8 oz. Fuel Stabilizer-22208 at The Home Depot

Thank you!


----------



## Ray 1962 10ML60 (Oct 14, 2011)

I always use seafoam with marine stabil in all my small engines and I never run into trouble. Due to the fact that the fuel for you snowblower may sit for a few weeks before you use it all up I definitely recommend some kind of stabilizer. Not sure about the warranty thing, but I would use it regardless.


----------



## superedge88 (Nov 26, 2013)

Just don't use gas with ethanol in it. 

Ethanol-free gas stations in the U.S. and Canada


----------



## SlowRider22 (Oct 17, 2013)

I use fuel additives with all of my small engines. For just a few dollars extra, it's just good to know that gas won't go bad within a reasonable timeframe.

What I use for ethanol treatment is Lucas Safeguard Ethanol Fuel Treatment. I never had any issue when using it. It stabilizes the fuel and prevents the corrosion associated with ethanol blend gasoline.
There are other products may chime in with, too.


----------



## Shryp (Jan 1, 2011)

I have never mixed anything with any of my gas except for 2 stroke oil for some things. Never used any of the stabilizer or anything like that.


----------



## q95 (Sep 17, 2014)

I am pretty sure that Stihl has additives in their 2-stroke oil. Its possible that other 2-stroke oil does too.

For my newer lawn mower, I add some stabilizer to the gasoline can each time I fill it up. I just hear it breaks down too fast. I try to buy smaller amounts too!


----------



## uberT (Dec 29, 2013)

Stabil's Marine product is very good.


----------



## Normex (Feb 21, 2014)

Like Shryp I hardly use additives. Canada is known for its good gasoline products. I had my gas in a 13hp Tecumseh for 2 years one time and it started on first draw. But now I put some Stabil for the 7 months the snowblower engine is stopped and I don't remove the gas as well in my mowers and they start everytime.


----------



## SweetD (Dec 6, 2013)

Unfortunately, around here they no longer sell non-ethanol gasoline. So I too use Marine StaBil in all of my fuel that goes into everything but our cars, including my 2 stroke outboard, string trimmer, snowblower, mower, and backpack blower. Have not had an ethanol related fuel issue other than the plastic (UGH) carb bowls on my outboard warped and had to be replaced. I guess it's a common occurrence unfortunately.

But a big thumbs up from me in using Marine StaBil and / Sea Foam products.
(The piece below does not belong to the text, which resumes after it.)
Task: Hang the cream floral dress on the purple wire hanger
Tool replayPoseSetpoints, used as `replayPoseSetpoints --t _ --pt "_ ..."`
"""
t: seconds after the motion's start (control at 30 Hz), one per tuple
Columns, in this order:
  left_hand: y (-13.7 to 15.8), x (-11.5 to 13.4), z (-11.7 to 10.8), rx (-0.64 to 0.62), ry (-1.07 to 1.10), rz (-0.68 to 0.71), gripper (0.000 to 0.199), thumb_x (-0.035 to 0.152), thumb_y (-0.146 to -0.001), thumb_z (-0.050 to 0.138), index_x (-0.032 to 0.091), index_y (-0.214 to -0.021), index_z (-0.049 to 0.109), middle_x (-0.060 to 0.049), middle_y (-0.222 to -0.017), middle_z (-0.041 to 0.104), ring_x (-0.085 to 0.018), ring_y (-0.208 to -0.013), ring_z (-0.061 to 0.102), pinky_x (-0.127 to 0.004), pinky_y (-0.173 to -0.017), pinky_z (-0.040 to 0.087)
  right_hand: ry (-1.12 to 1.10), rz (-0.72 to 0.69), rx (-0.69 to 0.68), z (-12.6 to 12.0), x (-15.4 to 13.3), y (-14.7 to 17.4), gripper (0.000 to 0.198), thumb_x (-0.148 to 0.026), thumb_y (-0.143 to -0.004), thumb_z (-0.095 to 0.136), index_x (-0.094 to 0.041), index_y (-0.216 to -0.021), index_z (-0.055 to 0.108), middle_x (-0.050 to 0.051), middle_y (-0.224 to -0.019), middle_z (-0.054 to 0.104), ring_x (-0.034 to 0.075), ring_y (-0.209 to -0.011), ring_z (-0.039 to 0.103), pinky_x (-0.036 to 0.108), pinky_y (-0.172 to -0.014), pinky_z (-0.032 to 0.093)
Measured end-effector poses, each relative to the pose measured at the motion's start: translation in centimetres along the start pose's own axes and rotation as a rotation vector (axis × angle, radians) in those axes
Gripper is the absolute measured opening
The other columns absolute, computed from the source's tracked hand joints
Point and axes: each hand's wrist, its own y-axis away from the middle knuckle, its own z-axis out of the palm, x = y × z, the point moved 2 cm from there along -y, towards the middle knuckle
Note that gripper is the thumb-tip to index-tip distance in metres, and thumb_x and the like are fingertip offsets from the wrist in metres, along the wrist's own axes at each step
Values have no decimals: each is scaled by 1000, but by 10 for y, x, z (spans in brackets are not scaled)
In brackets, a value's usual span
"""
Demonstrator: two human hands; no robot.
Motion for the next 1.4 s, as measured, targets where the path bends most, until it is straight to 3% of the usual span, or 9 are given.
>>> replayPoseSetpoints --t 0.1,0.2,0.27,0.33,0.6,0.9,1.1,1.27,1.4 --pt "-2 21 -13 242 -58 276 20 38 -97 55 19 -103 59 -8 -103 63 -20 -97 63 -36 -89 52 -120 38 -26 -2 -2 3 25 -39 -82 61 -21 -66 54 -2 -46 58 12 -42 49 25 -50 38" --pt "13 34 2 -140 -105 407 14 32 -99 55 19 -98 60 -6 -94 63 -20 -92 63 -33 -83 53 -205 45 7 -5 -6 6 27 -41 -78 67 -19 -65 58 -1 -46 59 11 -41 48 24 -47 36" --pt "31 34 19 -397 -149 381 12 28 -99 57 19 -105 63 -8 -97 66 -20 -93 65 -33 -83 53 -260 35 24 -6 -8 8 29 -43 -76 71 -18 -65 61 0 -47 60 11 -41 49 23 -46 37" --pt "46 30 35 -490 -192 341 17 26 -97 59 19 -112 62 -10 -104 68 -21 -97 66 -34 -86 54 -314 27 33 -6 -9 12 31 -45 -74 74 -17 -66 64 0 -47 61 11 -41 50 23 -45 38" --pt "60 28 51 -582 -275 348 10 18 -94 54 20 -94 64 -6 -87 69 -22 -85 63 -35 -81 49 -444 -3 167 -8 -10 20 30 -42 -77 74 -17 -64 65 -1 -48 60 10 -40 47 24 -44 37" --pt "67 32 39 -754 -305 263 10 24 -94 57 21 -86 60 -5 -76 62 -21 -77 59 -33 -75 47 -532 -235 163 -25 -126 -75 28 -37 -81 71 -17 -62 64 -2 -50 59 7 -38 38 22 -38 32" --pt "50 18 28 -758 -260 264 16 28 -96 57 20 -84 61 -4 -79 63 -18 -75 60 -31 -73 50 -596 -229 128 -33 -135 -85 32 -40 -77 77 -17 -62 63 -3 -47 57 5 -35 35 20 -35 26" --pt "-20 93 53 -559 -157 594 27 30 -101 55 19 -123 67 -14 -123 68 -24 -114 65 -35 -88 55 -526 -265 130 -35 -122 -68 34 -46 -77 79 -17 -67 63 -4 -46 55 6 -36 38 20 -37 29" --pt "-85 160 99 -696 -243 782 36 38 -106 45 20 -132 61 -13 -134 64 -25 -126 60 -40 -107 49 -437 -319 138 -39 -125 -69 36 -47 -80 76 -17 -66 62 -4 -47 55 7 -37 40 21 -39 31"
Cheap insurance.

Dave


----------



## 94EG8 (Feb 13, 2014)

Use stabilizer. Ethanol will attract moisture. It also tends to corrode brass parts and turns fuel line into a black goop. Put the stabilizer in the gas when you get it, right in the jerry can ideally.


----------



## liftoff1967 (Jan 15, 2014)

94EG8 said:


> Put the stabilizer in the gas when you get it, right in the jerry can ideally.


That's what I do. Dump in 2 ounce's of stabilizer, then head off to the station and put in 5 gallons of fuel and run it year around in all the lawn and garden division tools


----------



## Motor City (Jan 6, 2014)

I've had problems with Stabil Marine. I am trying Pri-G. It seems to be highly regarded. And Startron is another that is a good product.


----------



## UNDERTAKER (Dec 30, 2013)

I just turn of the fuel line and let it run out of gas each time. they are just trying to make extra money off of you.


----------



## UNDERTAKER (Dec 30, 2013)

ALOHA to the forms..


----------



## Mitral (Aug 28, 2014)

superedge88 said:


> Just don't use gas with ethanol in it.
> 
> Ethanol-free gas stations in the U.S. and Canada


+1

I am fortunate enough to have a Kwik Trip station 2 minutes away that has 91 octane that is ethanol free and a Cenex station 8 minutes away that has 87 octane ethanol free.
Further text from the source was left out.